Banner Before Header

AISL told to extend ‘free time’ for cargoes

DOTr acts to help business during pandemic

0 220
THE country’s beleaguered business community has welcomed the assistance extended to them by the Department of Transportation (DOTr) in easing the hardship they had been long suffering in the hands of the international shipping companies.

In a department order dated June 24, 2020, DOTr secretary, Arthur Tugade, directed the shipping lines to immediately implement an 8-day “free time” period for all international cargoes unloaded in any port in the Philippines.

Previously and despite the pandemic and the economic and business dislocation it had caused, members of the Association of International Shipping Lines (AISL) refused to do their share of burden by maintaining its 5-day free time period.

The ‘free time period’ is the number of days that a shipping line grants to its customers (shippers) before it started slapping penalty and demurrage charges.

One of those who welcomed the released of Department Order (DO) 2020-009 is businessman David Ong, who is engaged in the import business.

He said the three days extension insisted on by Tugade’s office is already a “big help” to the business sector.

To enforce compliance by AISL members who have creatively come up with various collection schemes on businessmen for several decades now, Tugade also signed DO 2020-008 on the same date.

The order mandated for the creation of a ‘Shippers Protection Office’ (SPO) with the task of rendering protection and assistance to shippers, both international and domestic, “against unreasonable fees and charges imposed by international and domestic shipping lines.”

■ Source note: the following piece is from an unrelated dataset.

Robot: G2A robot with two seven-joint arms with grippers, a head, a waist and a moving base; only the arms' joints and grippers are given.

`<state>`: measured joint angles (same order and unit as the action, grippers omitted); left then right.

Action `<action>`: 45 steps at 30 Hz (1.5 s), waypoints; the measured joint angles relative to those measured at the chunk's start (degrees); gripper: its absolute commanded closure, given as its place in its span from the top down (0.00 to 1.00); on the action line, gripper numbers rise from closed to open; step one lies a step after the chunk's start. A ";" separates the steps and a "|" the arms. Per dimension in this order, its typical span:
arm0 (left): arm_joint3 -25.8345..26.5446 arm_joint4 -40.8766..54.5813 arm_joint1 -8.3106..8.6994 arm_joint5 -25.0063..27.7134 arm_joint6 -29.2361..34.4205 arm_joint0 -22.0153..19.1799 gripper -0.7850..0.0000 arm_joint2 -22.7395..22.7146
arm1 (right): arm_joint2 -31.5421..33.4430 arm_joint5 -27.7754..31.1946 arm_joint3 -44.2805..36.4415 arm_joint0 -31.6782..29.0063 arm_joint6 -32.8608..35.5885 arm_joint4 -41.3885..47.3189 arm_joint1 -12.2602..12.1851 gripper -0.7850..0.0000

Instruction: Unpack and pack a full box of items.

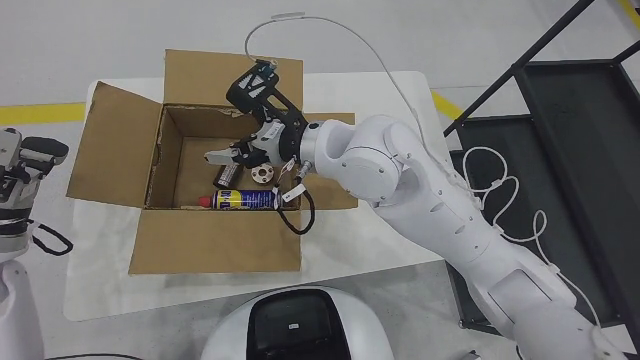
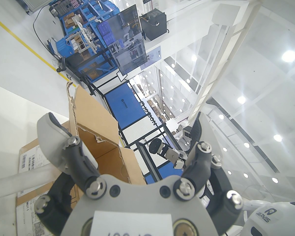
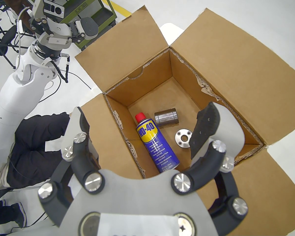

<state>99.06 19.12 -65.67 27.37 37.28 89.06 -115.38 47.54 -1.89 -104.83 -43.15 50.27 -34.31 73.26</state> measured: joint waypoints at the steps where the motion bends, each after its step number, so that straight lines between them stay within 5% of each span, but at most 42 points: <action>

The new regulatory office shall be chaired by the general manager of the Philippine Ports Authority (PPA) and co-chaired by the administrator of the Maritime Industry Authority (Marina). It shall be headquartered at the PPA main office at the Port of Manila.

Aside from assisting waterfront stakeholders in their complaints against excessive and unreasonable charges being imposed by shipping lines, Tugade said the SPO is also expected to render its report to him on a monthly basis.

To ensure food supply stability and stable prices of agricultural products, Tugade, under DO 2020-007, also directed all domestic shipping lines to allocate, exclusively, cargo space in all their vessels every voyage for agricultural and food products.

The order also mandated domestic shipping lines to give “preferential cargo rate” for these types of products.